Козни строят литвины и ляхи. Мастера они в этом деле. И сеида зарезали, чтоб на одну мельницу воду направить: сполчит государь рать свою на Оке, да во Владимир с Нижним нарядит полки, а они Смоленск враз обсадят. Так что уведомить – не обузно, но как бы не навредить.

– И все же, мыслю, пошлем отписку. Уведомим, что первосвященник, верный нашей дружбе, порешен. Но главнее того на сей день – за подмогой слать гонца есть нужда.

– Об этом я уже подумал, – согласился воевода. – Готовится казак на Суру, чтоб стрельцы с детьми боярскими поспешили бы в Казань. А здесь, чтобы не растопыривать пальцы, ко мне переезжай. У меня ладней обороняться на случай беды. Всех казаков и стрельцов сюда соберем.

– Дело предлагаешь. За помощью сегодня же шли. На том берегу наши рыбаки. Помогут, если что.

– Я так и мыслил.

– А мне гонца готовь на завтра. Пораньше. С зорькой поскачет.

– Проводить бы?

– Не следует. Сразу заметят. А когда один – лучше. Незаметно покинет город. Тайно.

Случилось однако же так, что и первого, и второго гонцов заарканили воины ципцана. На лесной дороге, совсем недалеко от города. А чтоб никаких следов не осталось – лошадей и тех разметали волкам на корм, а седла, уздечки и недоуздки зарыли в глубоком овраге. Оттого и остался в неведении царь Василий Иванович о готовящемся мятеже в Казани, не предвидел обиды от вассальных казанцев, а более тревожился, как бы Литва с Польшей не устремились отбивать взятые у них ратной силой земли отчие Рюриковичей.

К тому же государь взопрел в саженной шубе, как и его верные думные бояре. Пора было оканчивать сидение в Золотой палате. И все же Василий Иванович считал, что старания князя Ивана Воротынского надлежало отметить всенародно. Оттого и молвил он:

– Зову тебя, князь Иван, вместе побаниться. Усталость дорожную снимешь. Потом потрапезуем. Как снимешь кольчугу, в кафтан облачишься, милости прошу в наш путевой дворец.

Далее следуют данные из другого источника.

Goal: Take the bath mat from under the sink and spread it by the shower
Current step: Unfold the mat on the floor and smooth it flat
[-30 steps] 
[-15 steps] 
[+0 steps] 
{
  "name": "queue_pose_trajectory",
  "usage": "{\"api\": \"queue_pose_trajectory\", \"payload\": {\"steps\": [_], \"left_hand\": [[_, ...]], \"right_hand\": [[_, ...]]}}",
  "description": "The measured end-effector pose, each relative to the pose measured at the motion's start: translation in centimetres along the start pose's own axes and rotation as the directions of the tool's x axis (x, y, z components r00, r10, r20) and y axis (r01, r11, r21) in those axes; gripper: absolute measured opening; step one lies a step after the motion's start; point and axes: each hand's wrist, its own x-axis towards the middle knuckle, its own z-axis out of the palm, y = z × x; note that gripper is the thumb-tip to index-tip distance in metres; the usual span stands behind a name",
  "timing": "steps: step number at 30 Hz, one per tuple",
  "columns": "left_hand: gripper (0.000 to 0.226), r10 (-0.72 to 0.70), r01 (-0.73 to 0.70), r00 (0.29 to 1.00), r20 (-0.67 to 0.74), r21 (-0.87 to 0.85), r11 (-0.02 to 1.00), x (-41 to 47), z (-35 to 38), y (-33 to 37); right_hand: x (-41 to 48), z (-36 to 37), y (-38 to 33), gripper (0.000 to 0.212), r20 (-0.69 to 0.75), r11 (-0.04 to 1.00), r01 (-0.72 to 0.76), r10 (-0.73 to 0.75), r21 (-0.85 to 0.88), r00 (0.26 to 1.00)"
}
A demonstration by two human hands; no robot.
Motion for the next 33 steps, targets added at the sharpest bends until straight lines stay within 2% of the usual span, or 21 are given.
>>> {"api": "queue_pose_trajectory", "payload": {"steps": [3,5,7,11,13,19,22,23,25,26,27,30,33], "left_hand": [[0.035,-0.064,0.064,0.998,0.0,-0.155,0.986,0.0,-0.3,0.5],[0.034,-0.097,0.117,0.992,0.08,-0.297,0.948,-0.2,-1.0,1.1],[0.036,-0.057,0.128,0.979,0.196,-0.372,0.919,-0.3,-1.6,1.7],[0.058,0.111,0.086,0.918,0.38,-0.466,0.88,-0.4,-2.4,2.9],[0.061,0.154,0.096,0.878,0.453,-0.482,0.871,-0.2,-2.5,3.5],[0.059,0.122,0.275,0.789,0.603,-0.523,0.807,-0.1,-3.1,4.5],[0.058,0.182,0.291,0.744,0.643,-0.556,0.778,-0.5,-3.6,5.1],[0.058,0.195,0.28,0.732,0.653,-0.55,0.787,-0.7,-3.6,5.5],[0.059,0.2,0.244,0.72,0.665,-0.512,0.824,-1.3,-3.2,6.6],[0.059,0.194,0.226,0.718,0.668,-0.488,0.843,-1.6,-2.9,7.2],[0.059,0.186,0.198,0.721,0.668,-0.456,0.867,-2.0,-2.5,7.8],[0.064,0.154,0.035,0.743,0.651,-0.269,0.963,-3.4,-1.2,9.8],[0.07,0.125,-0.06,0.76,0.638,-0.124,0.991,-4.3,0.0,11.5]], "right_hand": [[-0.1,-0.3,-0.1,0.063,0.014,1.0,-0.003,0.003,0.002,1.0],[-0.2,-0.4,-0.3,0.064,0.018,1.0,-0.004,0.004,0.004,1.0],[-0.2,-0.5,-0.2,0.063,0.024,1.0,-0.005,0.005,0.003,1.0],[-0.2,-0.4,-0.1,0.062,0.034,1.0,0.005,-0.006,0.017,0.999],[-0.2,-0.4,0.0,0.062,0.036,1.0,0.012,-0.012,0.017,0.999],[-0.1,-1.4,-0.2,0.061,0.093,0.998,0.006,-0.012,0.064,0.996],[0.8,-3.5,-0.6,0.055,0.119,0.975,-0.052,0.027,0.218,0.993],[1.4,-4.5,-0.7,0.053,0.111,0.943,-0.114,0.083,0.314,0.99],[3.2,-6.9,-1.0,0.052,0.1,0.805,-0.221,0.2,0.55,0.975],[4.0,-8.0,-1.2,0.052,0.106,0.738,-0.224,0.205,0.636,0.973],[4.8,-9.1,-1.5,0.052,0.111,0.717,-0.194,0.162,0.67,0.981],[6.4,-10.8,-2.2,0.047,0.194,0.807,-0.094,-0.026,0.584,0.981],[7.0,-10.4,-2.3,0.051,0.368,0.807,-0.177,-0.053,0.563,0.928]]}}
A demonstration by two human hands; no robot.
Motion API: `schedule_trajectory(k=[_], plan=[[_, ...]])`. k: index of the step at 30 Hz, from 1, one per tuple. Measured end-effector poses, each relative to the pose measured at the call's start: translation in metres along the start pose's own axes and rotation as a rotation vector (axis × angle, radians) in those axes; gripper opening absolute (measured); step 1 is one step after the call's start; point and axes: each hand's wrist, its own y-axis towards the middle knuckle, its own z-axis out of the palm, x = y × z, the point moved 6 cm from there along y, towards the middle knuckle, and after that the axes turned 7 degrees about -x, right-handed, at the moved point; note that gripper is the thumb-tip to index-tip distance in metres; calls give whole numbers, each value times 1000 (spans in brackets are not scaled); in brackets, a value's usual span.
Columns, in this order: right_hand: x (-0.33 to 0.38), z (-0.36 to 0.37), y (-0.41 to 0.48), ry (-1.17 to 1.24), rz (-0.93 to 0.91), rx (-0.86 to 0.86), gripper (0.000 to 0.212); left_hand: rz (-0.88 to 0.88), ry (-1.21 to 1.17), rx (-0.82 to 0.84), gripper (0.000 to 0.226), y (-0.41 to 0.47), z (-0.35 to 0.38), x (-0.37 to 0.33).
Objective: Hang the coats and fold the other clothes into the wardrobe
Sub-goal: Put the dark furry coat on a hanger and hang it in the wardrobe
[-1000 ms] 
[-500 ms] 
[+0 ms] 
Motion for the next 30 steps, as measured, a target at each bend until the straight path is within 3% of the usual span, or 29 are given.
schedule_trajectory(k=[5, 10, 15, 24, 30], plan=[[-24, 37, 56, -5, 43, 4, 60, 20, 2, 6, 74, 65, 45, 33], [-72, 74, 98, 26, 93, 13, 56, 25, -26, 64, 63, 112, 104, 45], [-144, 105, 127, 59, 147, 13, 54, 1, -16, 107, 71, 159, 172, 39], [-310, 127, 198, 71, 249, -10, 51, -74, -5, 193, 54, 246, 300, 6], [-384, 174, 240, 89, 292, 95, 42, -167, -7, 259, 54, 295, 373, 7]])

Вот это честь, так честь! Палаты Воротынского построены были не так давно, земля в Кремле и вокруг него занята московскими боярами да теми князьями, кто пораньше Воротынских стали присяжниками царевыми, вот и определил Иван Великий место у земляного вала, окольцовывавшего Китай-город. Хоть и редко Иван Воротынский бывал в стольном граде, больше все в своей вотчине находился, оберегая украины земли русской от крымцев и литвинов, неся службу ратную, государеву, все же угнетало князя, что хоромы его московские не по отчеству удалены от Кремля. Ущемлялась, однако же, княжеская гордость до поры до времени, пока не построил сын государя Великого Василий Иванович на Басманной слободе белокаменные палаты – путевой дворец. И оказалась усадьба князя Воротынского на пути от Кремля к новому царскому дворцу, который царь Василий любил и в котором часто живал, принимая там даже послов и решая судные тяжбы.

«Специально зовет в новый дворец, чтобы мне сподручней», – тешил свое самолюбие князь Иван Воротынский, направляясь к ожидавшему его стремянному.

ГЛАВА ВТОРАЯ

Отдохнувшие кони, к тому же почуявшие, что путь их – к дому, доскакали быстро до усадьбы князя, где его ждали с нетерпением: ворота были уже отворены, дубовые ступени резного крыльца покрыты узорчатым половиком, натоплена баня, где аккуратно сложены на лавке чистое исподнее, бархатные шаровары, шелковая косоворотка с шитым золотом поясом и стояли мягкие сафьяновые сапоги; о боевом коне князя тоже не забыли – денник проветрили, на пол настелили толстый слой ржаной соломы, а в кормушку положили вдоволь пахучего лугового сена.